**Exercise:** Reproduce exactly, from the data that follows, the line with "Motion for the", the line with "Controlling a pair", and every line that lies between them.
--- START ---
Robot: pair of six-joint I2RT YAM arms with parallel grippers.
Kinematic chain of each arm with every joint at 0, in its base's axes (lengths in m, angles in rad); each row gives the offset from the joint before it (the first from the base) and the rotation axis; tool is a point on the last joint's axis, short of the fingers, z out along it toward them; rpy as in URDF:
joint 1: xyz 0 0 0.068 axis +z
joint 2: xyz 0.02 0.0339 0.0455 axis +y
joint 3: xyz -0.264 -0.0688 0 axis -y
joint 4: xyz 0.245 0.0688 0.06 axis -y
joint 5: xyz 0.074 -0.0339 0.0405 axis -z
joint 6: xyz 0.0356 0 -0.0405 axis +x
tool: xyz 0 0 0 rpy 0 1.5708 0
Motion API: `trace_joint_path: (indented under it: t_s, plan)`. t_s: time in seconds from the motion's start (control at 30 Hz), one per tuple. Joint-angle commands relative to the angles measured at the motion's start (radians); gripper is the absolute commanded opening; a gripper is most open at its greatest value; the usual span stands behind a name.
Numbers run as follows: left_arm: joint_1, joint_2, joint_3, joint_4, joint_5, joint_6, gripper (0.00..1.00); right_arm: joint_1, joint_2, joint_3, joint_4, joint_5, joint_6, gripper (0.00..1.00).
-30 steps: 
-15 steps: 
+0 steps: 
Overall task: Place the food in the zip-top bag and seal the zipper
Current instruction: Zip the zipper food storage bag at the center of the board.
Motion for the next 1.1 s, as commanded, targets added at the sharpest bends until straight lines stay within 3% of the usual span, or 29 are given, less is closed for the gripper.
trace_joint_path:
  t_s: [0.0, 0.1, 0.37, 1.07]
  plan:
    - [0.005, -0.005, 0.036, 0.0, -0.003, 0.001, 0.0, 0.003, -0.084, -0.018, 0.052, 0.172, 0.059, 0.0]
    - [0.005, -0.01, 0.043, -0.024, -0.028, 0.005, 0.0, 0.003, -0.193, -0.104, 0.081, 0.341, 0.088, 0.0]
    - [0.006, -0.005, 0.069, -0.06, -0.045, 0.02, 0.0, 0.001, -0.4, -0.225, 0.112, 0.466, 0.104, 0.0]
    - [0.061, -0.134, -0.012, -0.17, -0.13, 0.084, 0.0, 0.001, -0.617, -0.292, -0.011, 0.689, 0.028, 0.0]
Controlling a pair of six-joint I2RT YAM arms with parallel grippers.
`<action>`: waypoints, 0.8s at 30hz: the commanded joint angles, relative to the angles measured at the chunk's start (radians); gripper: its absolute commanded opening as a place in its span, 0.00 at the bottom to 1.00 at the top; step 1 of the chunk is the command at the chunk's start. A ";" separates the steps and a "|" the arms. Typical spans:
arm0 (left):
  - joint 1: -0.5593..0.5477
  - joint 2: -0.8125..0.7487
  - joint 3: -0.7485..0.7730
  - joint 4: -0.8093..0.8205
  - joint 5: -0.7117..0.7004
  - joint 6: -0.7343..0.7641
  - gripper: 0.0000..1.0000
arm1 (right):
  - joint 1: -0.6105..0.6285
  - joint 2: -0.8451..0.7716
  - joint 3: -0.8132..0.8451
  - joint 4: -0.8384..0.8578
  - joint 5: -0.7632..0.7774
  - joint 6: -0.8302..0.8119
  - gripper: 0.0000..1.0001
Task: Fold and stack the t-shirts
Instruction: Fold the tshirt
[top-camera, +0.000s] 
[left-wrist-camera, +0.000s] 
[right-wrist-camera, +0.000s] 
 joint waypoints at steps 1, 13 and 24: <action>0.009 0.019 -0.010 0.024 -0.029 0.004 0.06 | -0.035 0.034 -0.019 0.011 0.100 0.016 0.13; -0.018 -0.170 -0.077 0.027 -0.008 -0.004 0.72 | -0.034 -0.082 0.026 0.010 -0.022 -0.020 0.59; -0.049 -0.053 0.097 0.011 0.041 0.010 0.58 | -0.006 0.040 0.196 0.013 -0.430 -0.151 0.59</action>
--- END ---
**Written solution:**
Motion for the next 1.1 s, as commanded, targets added at the sharpest bends until straight lines stay within 3% of the usual span, or 29 are given, less is closed for the gripper.
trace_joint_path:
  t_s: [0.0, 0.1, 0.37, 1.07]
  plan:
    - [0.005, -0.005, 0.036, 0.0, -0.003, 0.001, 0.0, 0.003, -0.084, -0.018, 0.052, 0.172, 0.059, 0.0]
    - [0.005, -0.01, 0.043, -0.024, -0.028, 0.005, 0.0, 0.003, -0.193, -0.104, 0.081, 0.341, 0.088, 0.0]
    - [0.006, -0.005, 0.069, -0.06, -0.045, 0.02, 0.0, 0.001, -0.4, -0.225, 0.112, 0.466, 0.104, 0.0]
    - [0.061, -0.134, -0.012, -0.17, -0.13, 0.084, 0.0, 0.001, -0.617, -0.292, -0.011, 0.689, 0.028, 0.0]
Controlling a pair of six-joint I2RT YAM arms with parallel grippers.

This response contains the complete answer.